Às 8 da
manhã, o ônibus 508L-10 parou na praça General Polidoro. Naquela terça-feira,
como desde alguns meses, lá estava eu esperando por ele. Era o mesmo motorista,
o mesmo cobrador, os mesmos passageiros já entrados e, talvez, seriam os mesmos
que entrariam.
Bem, nem
todos.
O banco de
dois lugares, atrás do condutor e antes da catraca, costuma estar vazio. Prefiro
ocupar o assento do corredor para me dar a liberdade de sair.
No ponto
seguinte, embarcou uma senhora que pediu licença para sentar no meu banco. Era
de estatura alta, magra, o rosto tinha cor amarelada e doentia, sem viço, assim
como o cabelo tingido com a raiz desbotada. Vestia roupa que cheirava a naftalina.
Juntei as
pernas, joelho com joelho, girei-as para a direita, me preparando para dar espaço
para ela ocupar o assento na janela.
Sem que eu
perguntasse, falou que desceria na Barão de Limeira.
– A
senhora vai mais distante do que eu, disse, aliviando minha consciência por não
ceder o assento do corredor, mesmo vendo seu esforço em se equilibrar quando o
motorista acelerou para escapar do sinal vermelho.
Foi a
deixa para ela começar um monólogo. Um solilóquio, na verdade, porque me ter ao
seu lado parecia irrelevante. Ela dirigia-se a si mesma, expondo em voz alta sua
existência, concentrada em si mesma.
– Como esse
ônibus demora. Fui fazer exame de sangue aqui por perto, na clínica do meu convênio,
cada vez pior. Cobram caro, a mensalidade é um absurdo e diminuíram os lugares
de atendimento.
O ônibus descia
a Bueno de Andrade.
Ela voltou
a falar.
– Que rua suja! É porque lá adiante só
tem cortiço, comentou, apontando o dedo acusador para uns sobrados de fachadas
deformadas. Só assim mesmo pra conseguir morar perto do centro. Minha diarista
mora em Itaquera, não paga aluguel, tem casa própria, mas levanta 4 da manhã
pra chegar às 6 lá em casa.
Pensei argumentar,
mas conclui que não valia a pena. “Essa senhora deve ter acordado de mau humor
e só está desopilando o fígado.”
– São
Paulo está cada vez mais feia. Veja, os portões de garagens e comércios estão
pichados. Dizem que é arte. É vandalismo, isso sim.
O ônibus
fez uma curva fechada em velocidade que a fez tombar pesadamente para meu lado.
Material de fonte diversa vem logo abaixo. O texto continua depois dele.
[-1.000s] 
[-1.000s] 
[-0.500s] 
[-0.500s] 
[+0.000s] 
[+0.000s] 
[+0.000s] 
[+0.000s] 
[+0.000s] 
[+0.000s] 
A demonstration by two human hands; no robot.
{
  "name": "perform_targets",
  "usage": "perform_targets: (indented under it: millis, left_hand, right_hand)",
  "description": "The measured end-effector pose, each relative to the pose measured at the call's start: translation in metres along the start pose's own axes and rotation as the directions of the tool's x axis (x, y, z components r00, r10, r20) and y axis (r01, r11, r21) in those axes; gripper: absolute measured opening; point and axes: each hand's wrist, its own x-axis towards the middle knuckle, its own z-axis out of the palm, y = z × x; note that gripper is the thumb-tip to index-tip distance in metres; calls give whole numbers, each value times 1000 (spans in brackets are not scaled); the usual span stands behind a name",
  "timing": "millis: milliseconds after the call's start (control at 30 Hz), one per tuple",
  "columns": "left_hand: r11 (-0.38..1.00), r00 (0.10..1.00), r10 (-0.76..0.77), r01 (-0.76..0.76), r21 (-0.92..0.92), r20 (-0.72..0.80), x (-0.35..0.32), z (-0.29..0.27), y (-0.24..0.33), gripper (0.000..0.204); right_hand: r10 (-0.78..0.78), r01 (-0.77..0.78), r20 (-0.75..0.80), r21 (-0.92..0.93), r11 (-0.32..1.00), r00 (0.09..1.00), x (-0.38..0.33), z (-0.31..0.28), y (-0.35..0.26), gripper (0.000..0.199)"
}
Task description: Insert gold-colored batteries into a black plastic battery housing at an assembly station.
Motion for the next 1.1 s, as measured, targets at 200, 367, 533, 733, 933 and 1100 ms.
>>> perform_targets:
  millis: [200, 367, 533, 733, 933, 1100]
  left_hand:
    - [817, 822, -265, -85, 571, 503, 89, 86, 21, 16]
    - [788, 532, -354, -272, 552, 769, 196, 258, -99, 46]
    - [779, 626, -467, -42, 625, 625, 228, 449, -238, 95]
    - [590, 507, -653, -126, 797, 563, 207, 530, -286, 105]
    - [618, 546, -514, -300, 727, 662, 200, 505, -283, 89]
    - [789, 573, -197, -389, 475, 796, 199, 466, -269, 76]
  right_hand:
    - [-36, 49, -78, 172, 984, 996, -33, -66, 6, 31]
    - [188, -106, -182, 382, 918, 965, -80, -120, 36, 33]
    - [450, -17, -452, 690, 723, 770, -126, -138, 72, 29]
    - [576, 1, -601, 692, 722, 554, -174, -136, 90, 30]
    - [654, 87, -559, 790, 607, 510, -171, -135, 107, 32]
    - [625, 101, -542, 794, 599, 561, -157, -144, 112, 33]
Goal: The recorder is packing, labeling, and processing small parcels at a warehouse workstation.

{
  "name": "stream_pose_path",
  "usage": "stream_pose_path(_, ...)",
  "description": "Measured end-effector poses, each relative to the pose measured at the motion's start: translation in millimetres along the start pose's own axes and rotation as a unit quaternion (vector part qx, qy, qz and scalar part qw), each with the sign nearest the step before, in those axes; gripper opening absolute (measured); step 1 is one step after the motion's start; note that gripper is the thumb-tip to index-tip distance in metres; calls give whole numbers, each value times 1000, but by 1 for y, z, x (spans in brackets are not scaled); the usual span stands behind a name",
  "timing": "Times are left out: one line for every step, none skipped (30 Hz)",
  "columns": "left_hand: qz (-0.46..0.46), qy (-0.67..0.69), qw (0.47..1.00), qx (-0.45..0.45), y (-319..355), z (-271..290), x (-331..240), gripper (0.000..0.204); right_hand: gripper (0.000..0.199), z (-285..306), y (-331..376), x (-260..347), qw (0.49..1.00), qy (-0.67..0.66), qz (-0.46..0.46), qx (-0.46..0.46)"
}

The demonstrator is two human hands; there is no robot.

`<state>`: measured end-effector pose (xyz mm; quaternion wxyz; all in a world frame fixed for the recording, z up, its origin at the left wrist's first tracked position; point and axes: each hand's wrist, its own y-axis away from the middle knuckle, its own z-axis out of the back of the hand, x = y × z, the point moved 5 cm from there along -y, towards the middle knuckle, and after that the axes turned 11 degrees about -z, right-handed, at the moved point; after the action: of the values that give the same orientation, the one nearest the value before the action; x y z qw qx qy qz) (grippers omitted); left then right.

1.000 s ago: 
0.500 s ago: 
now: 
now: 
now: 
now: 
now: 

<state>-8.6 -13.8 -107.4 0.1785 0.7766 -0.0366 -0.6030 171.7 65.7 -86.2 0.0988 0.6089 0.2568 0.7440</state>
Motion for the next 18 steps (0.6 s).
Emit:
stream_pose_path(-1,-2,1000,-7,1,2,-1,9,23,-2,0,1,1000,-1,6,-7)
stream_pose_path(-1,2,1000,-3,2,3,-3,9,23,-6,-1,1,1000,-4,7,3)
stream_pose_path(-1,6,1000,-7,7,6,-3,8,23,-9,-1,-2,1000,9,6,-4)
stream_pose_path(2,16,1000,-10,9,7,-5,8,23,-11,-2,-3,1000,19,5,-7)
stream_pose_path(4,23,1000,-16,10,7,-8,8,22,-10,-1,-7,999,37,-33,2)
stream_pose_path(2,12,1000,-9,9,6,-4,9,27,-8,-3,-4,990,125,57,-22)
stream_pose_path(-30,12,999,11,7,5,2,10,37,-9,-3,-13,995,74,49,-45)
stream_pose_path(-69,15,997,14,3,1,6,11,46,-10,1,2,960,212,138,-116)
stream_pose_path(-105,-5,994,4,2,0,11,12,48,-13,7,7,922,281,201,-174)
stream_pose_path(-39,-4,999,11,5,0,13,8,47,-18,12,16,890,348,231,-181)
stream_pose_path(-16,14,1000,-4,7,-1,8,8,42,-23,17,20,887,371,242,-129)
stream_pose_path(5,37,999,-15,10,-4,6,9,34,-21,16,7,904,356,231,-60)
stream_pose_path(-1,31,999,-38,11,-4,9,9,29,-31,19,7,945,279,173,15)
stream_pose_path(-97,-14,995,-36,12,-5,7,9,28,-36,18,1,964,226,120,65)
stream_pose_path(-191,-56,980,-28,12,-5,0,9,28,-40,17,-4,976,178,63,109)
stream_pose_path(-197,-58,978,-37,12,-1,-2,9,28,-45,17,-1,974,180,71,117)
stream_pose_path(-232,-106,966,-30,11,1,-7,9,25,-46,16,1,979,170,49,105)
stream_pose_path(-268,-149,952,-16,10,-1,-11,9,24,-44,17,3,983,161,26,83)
– Como dirigem mal, ela rezingou.
Se aprumou
no seu canto e pediu desculpa. Esse breve esbarrão a fez recordar que não
estava sozinha e me levou a ter voz.
– Qual o
seu nome? A senhora é aqui de São Paulo? Vai descer aonde?
Estávamos na
Conselheiro Furtado e eu perto do meu destino.
– Na praça
da Sé.
– Que lugar sujo, não é?! Um covil
de desocupados, bêbados, drogados. Agora, chamam de pessoas em situação de rua.
Minha mãe dizia que uma vassoura varre todos os males. A Prefeitura devia fazer
isso, dar uma vassoura pra cada um limpar a sujeira que fazem por lá.
Então, me arredei
do papel de coadjuvante.
– Qual o nome da senhora?
– Anita. Um
sorriso que mal lhe desdobrou os lábios deu brilho a seus olhos, antes opacos
como vidro fosco.
Aos 87
anos, Anita é professora aposentada. “Não, não tenho filhos, sou solteira e moro
com o Afonso, meu cão maltês.” O tom de voz ríspido dos resmungos suavizou ao pronunciar
o nome do seu pet. Tem dois irmãos e sobrinhos com quem não convive por desentendimentos
sobre a partilha do espólio familiar. “Herdei a diabetes da minha mãe junto com
as paredes do apartamento onde morei com meus pais até eles morrerem.” Anita tateou
a bolsa que mantinha segura contra o peito de onde tirou um lenço.
O ônibus
deu um balanço imprevisto ao entrar no Pátio do Colégio.
– É aqui
que eu desço, anunciei.
Não deu
para mais.
Fiquei
ali, observando-a partir. Anita
tinha um resto de humanidade que resistia à crueza da vida.